→ EXERCISE INSTRUCTIONS
Set the data down exactly as it stands, and keep its pictures out.

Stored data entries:
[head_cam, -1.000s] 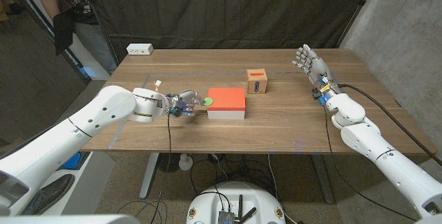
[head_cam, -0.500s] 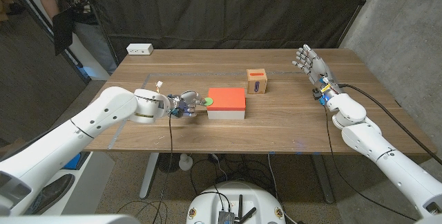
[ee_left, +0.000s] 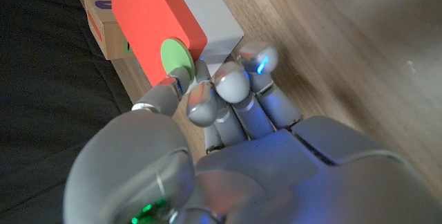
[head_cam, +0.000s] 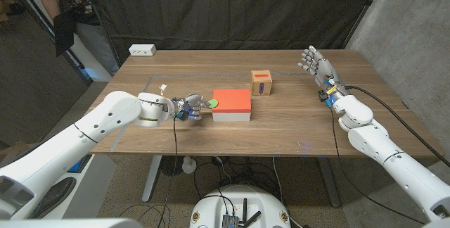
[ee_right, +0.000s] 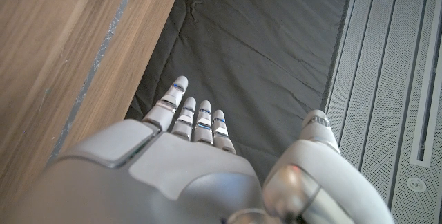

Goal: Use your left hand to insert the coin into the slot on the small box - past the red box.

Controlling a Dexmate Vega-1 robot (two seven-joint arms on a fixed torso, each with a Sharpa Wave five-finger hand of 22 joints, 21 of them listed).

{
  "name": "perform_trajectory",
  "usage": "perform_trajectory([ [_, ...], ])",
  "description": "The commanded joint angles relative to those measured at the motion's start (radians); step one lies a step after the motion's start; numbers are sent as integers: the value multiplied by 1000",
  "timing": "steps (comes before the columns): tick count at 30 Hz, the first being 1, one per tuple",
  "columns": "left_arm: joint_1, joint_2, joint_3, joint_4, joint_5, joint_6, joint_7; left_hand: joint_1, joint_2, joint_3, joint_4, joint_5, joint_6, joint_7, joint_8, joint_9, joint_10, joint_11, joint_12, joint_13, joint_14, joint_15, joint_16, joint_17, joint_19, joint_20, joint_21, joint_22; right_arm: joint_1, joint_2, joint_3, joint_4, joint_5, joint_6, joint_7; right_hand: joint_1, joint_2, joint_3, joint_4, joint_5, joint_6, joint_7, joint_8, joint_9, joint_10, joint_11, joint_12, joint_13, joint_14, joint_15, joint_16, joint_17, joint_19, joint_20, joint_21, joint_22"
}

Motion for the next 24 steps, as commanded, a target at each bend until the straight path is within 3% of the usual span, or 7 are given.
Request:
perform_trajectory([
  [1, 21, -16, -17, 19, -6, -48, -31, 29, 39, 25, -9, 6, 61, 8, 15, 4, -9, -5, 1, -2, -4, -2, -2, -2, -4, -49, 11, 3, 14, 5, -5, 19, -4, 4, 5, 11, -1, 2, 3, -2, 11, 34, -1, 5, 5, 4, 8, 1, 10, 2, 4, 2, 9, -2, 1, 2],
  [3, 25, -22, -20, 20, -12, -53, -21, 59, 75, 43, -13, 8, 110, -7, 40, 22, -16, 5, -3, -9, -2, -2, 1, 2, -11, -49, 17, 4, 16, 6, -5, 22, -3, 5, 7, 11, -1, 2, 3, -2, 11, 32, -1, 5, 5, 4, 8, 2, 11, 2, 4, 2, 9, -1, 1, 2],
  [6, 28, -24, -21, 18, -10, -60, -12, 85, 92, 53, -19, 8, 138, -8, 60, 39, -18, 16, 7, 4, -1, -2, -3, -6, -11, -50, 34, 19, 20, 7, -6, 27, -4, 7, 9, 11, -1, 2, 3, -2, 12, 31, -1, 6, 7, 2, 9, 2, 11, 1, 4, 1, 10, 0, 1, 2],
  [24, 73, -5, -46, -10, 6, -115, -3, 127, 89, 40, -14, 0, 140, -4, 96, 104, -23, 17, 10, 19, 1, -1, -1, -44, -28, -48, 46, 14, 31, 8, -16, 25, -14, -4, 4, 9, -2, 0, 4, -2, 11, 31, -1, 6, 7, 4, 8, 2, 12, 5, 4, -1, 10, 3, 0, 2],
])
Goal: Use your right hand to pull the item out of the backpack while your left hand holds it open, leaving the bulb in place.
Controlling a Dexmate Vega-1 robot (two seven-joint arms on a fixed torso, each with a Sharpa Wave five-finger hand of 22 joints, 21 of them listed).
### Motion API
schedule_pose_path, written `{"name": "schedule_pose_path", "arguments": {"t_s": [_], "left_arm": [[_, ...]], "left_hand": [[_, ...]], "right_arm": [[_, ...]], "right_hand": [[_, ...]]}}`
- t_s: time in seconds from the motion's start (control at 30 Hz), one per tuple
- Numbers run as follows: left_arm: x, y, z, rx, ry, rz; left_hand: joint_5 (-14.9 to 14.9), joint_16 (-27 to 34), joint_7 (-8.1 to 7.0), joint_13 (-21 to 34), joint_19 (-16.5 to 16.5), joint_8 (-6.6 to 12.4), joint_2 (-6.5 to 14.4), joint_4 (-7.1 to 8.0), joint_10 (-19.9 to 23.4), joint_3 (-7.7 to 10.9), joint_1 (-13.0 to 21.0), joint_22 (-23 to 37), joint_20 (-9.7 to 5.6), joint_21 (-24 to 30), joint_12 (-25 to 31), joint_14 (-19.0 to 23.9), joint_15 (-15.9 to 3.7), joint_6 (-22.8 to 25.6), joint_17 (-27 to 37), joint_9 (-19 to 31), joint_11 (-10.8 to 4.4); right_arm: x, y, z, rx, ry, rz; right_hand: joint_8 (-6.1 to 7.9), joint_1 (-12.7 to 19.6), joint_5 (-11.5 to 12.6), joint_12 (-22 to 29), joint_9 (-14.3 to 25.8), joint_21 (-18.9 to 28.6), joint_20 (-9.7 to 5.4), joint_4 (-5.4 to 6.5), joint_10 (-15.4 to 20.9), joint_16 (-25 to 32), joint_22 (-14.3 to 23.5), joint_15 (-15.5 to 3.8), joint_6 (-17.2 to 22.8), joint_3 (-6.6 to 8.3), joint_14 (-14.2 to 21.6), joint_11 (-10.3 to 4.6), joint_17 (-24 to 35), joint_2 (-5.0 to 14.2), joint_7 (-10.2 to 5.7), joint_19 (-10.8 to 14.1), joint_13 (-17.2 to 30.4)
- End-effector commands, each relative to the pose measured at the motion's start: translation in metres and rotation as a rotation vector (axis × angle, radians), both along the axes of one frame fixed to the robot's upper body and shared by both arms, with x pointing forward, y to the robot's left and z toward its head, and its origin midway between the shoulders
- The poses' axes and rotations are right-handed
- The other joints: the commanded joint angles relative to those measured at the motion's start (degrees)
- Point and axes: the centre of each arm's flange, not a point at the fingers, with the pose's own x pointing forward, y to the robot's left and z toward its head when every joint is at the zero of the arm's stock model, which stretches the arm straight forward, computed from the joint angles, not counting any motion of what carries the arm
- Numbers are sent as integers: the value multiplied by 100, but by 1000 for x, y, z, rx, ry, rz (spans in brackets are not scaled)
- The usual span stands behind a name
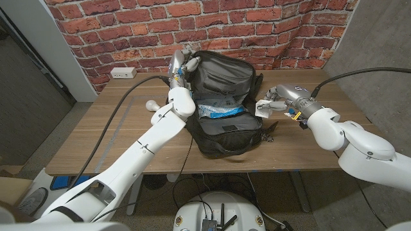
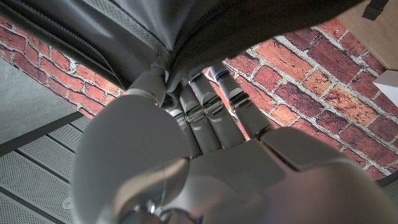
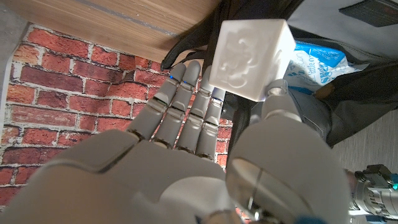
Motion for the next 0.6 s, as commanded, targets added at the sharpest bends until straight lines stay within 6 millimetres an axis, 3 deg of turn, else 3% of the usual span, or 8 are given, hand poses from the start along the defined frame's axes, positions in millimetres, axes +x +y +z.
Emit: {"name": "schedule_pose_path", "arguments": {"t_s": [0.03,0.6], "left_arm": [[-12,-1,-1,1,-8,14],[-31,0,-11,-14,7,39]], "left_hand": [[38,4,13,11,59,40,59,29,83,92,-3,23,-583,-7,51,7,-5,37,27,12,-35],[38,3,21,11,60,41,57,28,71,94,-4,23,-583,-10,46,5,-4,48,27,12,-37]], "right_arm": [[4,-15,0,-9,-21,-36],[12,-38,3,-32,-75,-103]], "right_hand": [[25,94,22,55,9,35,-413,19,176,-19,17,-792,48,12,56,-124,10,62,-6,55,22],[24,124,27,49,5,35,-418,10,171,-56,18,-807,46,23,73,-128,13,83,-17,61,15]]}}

→ EXERCISE RESPONSE
[head_cam, -1.000s] 
[head_cam, -0.500s] 
[ee_left, +0.000s] 
[head_cam, +0.000s] 
[ee_right, +0.000s] 

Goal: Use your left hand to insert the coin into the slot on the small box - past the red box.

Controlling a Dexmate Vega-1 robot (two seven-joint arms on a fixed torso, each with a Sharpa Wave five-finger hand of 22 joints, 21 of them listed).

{
  "name": "perform_trajectory",
  "usage": "perform_trajectory([ [_, ...], ])",
  "description": "The commanded joint angles relative to those measured at the motion's start (radians); step one lies a step after the motion's start; numbers are sent as integers: the value multiplied by 1000",
  "timing": "steps (comes before the columns): tick count at 30 Hz, the first being 1, one per tuple",
  "columns": "left_arm: joint_1, joint_2, joint_3, joint_4, joint_5, joint_6, joint_7; left_hand: joint_1, joint_2, joint_3, joint_4, joint_5, joint_6, joint_7, joint_8, joint_9, joint_10, joint_11, joint_12, joint_13, joint_14, joint_15, joint_16, joint_17, joint_19, joint_20, joint_21, joint_22; right_arm: joint_1, joint_2, joint_3, joint_4, joint_5, joint_6, joint_7; right_hand: joint_1, joint_2, joint_3, joint_4, joint_5, joint_6, joint_7, joint_8, joint_9, joint_10, joint_11, joint_12, joint_13, joint_14, joint_15, joint_16, joint_17, joint_19, joint_20, joint_21, joint_22"
}

Motion for the next 24 steps, as commanded, a target at each bend until the straight path is within 3% of the usual span, or 7 are given.
Request:
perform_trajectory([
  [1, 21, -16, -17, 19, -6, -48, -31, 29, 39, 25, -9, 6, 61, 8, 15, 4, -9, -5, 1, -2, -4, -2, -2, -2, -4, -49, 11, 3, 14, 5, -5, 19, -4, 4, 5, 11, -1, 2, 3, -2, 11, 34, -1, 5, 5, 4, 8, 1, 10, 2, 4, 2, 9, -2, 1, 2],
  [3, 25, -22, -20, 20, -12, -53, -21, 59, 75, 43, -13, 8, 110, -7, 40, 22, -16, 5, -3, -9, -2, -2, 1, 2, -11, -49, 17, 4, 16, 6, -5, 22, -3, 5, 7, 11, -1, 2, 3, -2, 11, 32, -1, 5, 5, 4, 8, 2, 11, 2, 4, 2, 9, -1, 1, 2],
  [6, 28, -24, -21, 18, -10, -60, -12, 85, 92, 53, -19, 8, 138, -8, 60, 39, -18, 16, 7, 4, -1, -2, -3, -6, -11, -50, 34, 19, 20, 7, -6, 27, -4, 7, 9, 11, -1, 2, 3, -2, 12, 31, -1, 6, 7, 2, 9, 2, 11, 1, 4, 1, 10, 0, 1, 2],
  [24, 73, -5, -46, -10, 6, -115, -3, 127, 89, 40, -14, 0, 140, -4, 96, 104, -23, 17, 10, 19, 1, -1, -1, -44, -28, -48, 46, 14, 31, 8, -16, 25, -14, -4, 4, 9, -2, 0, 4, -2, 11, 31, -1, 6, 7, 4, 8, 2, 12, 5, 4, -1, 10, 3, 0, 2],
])
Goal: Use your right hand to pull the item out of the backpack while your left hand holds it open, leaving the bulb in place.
Controlling a Dexmate Vega-1 robot (two seven-joint arms on a fixed torso, each with a Sharpa Wave five-finger hand of 22 joints, 21 of them listed).
### Motion API
schedule_pose_path, written `{"name": "schedule_pose_path", "arguments": {"t_s": [_], "left_arm": [[_, ...]], "left_hand": [[_, ...]], "right_arm": [[_, ...]], "right_hand": [[_, ...]]}}`
- t_s: time in seconds from the motion's start (control at 30 Hz), one per tuple
- Numbers run as follows: left_arm: x, y, z, rx, ry, rz; left_hand: joint_5 (-14.9 to 14.9), joint_16 (-27 to 34), joint_7 (-8.1 to 7.0), joint_13 (-21 to 34), joint_19 (-16.5 to 16.5), joint_8 (-6.6 to 12.4), joint_2 (-6.5 to 14.4), joint_4 (-7.1 to 8.0), joint_10 (-19.9 to 23.4), joint_3 (-7.7 to 10.9), joint_1 (-13.0 to 21.0), joint_22 (-23 to 37), joint_20 (-9.7 to 5.6), joint_21 (-24 to 30), joint_12 (-25 to 31), joint_14 (-19.0 to 23.9), joint_15 (-15.9 to 3.7), joint_6 (-22.8 to 25.6), joint_17 (-27 to 37), joint_9 (-19 to 31), joint_11 (-10.8 to 4.4); right_arm: x, y, z, rx, ry, rz; right_hand: joint_8 (-6.1 to 7.9), joint_1 (-12.7 to 19.6), joint_5 (-11.5 to 12.6), joint_12 (-22 to 29), joint_9 (-14.3 to 25.8), joint_21 (-18.9 to 28.6), joint_20 (-9.7 to 5.4), joint_4 (-5.4 to 6.5), joint_10 (-15.4 to 20.9), joint_16 (-25 to 32), joint_22 (-14.3 to 23.5), joint_15 (-15.5 to 3.8), joint_6 (-17.2 to 22.8), joint_3 (-6.6 to 8.3), joint_14 (-14.2 to 21.6), joint_11 (-10.3 to 4.6), joint_17 (-24 to 35), joint_2 (-5.0 to 14.2), joint_7 (-10.2 to 5.7), joint_19 (-10.8 to 14.1), joint_13 (-17.2 to 30.4)
- End-effector commands, each relative to the pose measured at the motion's start: translation in metres and rotation as a rotation vector (axis × angle, radians), both along the axes of one frame fixed to the robot's upper body and shared by both arms, with x pointing forward, y to the robot's left and z toward its head, and its origin midway between the shoulders
- The poses' axes and rotations are right-handed
- The other joints: the commanded joint angles relative to those measured at the motion's start (degrees)
- Point and axes: the centre of each arm's flange, not a point at the fingers, with the pose's own x pointing forward, y to the robot's left and z toward its head when every joint is at the zero of the arm's stock model, which stretches the arm straight forward, computed from the joint angles, not counting any motion of what carries the arm
- Numbers are sent as integers: the value multiplied by 100, but by 1000 for x, y, z, rx, ry, rz (spans in brackets are not scaled)
- The usual span stands behind a name
Motion for the next 0.6 s, as commanded, targets added at the sharpest bends until straight lines stay within 6 millimetres an axis, 3 deg of turn, else 3% of the usual span, or 8 are given, hand poses from the start along the defined frame's axes, positions in millimetres, axes +x +y +z.
Emit: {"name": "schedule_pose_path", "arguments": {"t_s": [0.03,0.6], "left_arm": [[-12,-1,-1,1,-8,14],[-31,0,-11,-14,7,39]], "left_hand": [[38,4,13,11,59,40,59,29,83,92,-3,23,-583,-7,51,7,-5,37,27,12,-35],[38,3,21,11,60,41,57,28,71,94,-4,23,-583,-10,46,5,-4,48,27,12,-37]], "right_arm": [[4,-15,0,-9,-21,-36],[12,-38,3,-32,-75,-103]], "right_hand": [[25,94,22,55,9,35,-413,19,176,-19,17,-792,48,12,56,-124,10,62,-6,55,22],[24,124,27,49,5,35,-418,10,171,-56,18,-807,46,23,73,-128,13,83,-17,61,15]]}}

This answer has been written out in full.